Ахнул оседая залив, качнулось низкое небо, и Колька изумленно приподнял голову: никак, восьмидюймовый! Ну, и насолили же они гитлеровцам, видать, ежели палят по ним из осадных орудий… Что ж, по ним — ерунда: лишь бы не по ледоколу. А калибр не имеет значения: восьмидюймовки так восьмидюймовки! Только и разницы, что ползалива воды поднимают.
Снаряды восьмидюймовок падали с храпом, со вздохами. Гнали волны воды по льду, и те с шипением и хрустом взламывали торосы. Куски дымовой завесы бросались вслед за снарядами, словно хвосты комет. Но, ослепленные взрывом, тут же шарахались в небо, клубились от боли, израненные огнем.

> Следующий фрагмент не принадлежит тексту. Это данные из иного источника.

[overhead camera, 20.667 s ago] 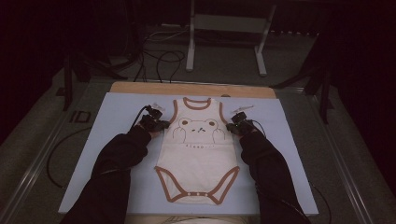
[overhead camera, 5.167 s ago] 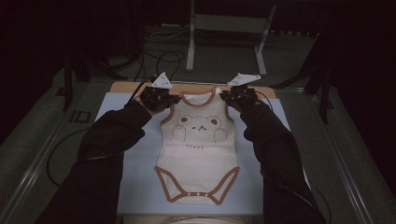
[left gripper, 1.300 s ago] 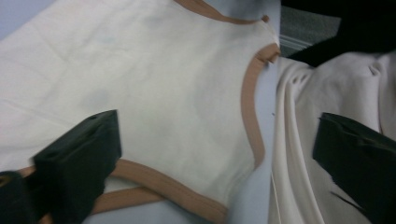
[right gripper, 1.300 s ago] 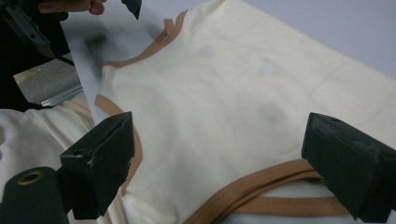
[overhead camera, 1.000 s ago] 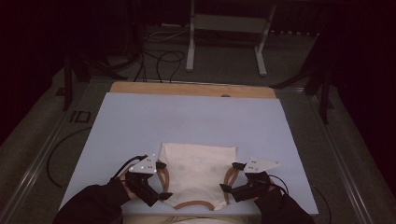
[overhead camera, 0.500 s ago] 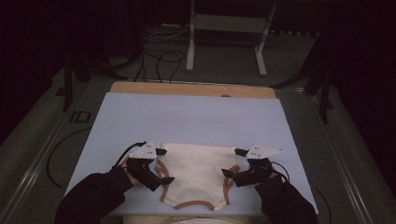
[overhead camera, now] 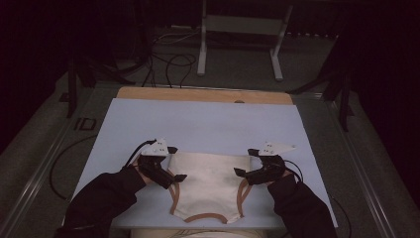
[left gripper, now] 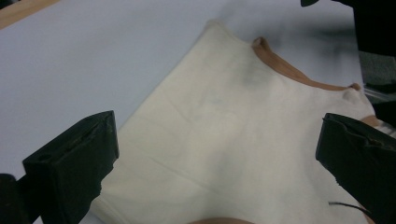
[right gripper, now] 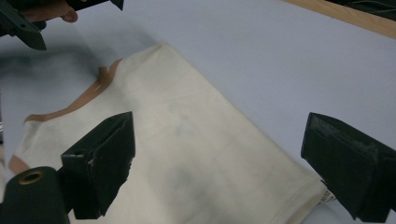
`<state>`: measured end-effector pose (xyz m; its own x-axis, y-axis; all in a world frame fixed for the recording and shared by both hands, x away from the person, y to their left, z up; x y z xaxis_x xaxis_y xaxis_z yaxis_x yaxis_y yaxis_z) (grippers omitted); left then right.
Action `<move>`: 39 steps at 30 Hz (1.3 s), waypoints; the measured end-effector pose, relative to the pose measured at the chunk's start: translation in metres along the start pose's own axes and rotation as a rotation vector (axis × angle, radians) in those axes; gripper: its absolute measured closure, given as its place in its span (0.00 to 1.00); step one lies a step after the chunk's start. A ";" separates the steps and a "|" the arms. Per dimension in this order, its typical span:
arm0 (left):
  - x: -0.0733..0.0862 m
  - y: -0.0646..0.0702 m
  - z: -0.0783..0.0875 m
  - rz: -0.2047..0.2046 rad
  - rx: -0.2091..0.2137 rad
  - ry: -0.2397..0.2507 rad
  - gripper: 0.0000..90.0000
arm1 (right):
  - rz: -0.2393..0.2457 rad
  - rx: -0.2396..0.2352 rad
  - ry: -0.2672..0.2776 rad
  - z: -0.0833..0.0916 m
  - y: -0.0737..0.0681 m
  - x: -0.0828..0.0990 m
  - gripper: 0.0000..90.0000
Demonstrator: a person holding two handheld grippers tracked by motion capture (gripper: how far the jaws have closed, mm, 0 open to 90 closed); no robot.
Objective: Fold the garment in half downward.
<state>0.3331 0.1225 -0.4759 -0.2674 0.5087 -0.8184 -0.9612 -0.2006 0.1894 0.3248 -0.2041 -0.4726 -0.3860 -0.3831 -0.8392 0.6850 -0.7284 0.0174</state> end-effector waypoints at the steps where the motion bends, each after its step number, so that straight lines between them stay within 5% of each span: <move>1: 0.000 0.000 0.000 0.000 0.000 0.000 0.00 | 0.000 0.000 0.000 0.000 0.000 0.000 0.11; 13: 0.002 -0.021 -0.008 0.066 -0.004 -0.016 0.00 | -0.037 0.020 -0.028 -0.023 0.017 0.001 0.11; 26: 0.009 -0.049 -0.018 0.110 -0.074 -0.037 0.00 | -0.076 0.023 -0.065 -0.038 0.034 0.012 0.11; 32: 0.017 -0.061 -0.023 0.135 -0.104 -0.084 0.00 | -0.086 0.029 -0.086 -0.044 0.041 0.021 0.11; 39: 0.029 -0.074 -0.025 0.166 -0.147 -0.132 0.15 | -0.091 0.031 -0.130 -0.052 0.046 0.032 0.11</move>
<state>0.3982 0.1309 -0.5277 -0.4368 0.5618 -0.7026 -0.8857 -0.4050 0.2268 0.3761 -0.2197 -0.5270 -0.5238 -0.3834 -0.7607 0.6247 -0.7800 -0.0369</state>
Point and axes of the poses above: each handheld gripper's, and its own axes: z roughly backward along the jaws, x roughly out of its underside, y roughly to its right, the point moved 3 cm from there along -z, roughly forward along the jaws, and after that the axes turned 12 degrees about x, right-handed, at the moved point
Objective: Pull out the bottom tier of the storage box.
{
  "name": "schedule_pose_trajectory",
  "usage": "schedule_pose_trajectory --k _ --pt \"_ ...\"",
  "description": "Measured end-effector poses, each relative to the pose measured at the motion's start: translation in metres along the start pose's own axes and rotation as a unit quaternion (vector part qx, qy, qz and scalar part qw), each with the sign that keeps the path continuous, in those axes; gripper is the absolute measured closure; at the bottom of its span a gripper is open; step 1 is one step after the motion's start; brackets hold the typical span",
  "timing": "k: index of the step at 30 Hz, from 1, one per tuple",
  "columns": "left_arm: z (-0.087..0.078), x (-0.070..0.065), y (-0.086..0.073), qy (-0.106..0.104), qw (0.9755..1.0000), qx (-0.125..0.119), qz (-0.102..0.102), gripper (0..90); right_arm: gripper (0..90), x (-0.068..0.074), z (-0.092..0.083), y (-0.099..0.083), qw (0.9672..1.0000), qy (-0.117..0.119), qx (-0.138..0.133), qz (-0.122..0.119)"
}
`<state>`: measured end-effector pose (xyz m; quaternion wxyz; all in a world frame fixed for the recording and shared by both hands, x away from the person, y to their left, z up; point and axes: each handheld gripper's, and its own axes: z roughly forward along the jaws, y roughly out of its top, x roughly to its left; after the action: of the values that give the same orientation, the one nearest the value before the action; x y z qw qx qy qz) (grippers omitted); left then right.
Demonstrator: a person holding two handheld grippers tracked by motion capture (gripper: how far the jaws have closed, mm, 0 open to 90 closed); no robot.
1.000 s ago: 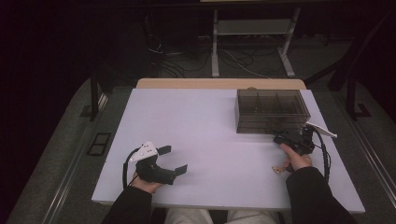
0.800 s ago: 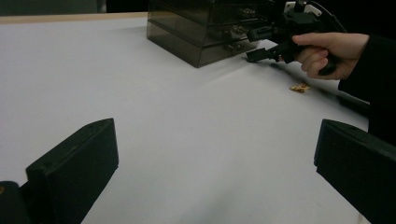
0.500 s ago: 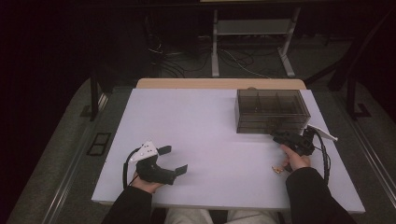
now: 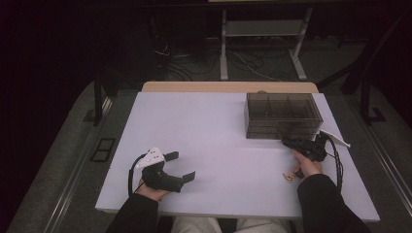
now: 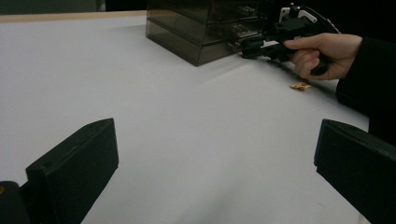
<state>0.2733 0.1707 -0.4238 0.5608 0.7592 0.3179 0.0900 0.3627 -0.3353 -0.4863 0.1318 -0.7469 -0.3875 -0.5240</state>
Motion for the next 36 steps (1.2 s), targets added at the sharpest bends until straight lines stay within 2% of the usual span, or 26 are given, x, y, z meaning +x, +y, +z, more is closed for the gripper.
schedule_pose_trajectory --k 8,9,14,17,32,34,36 --pt "0.0001 0.0002 -0.0001 0.000 1.0000 0.000 0.000 0.0 77.4 0.0003 0.0024 -0.0001 0.9999 0.010 0.000 0.011" --pt "0.0001 0.0003 -0.0001 0.000 1.0000 0.001 0.000 0.0 77.5 0.0010 0.0020 -0.0001 0.9998 0.011 0.003 0.019" --pt "0.0003 0.0002 -0.0001 0.000 1.0000 0.001 0.000 0.0 77.8 -0.0003 0.0037 -0.0003 0.9999 0.013 -0.002 0.011" --pt "0.0006 0.0003 -0.0001 -0.001 1.0000 0.001 0.001 0.0 78.1 0.0011 0.0031 -0.0008 0.9997 0.012 0.002 0.019" --pt "0.0016 -0.0001 0.0002 -0.002 1.0000 0.003 0.002 0.0 79.4 -0.0026 0.0042 0.0008 0.9997 0.020 0.002 0.012" --pt "0.0015 0.0001 0.0003 -0.002 1.0000 0.002 0.002 0.0 79.5 -0.0035 0.0043 0.0011 0.9996 0.024 0.002 0.014" --pt "0.0013 0.0003 0.0003 -0.002 1.0000 0.002 0.002 0.0 79.6 -0.0026 0.0034 0.0011 0.9992 0.027 0.010 0.028"
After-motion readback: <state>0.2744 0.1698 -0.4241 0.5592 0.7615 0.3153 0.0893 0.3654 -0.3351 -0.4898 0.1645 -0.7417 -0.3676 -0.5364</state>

Осколки битого льда обрушивались обратно, вниз, казалось, из-под самих облаков. Даль залива дрожала и ныла, как гудящие провода.
Колька и Лемех промокли, одежда на них покрылась коркою наледи, но думать об этом было некогда. Колька опасался, как бы в просветы, которые возникали в дыму от снарядов, немцы не засекли ледокол. И потому опять и опять лез под осколки с новыми шашками.
Лед стонал, выворачивался изнанкой, вода в полыньях-воронках мутнела от ила, поднятого со дна. Ветер, смешанный с гарью, мешал дышать. Казалось, над головой то и дело проскальзывало со свистом лезвие острой косы, которой размахивала в заливе смерть. Но Кольку, потерявшего ощущение времени и реальности, волновало одно: много ли миль осталось ледоколу до гавани.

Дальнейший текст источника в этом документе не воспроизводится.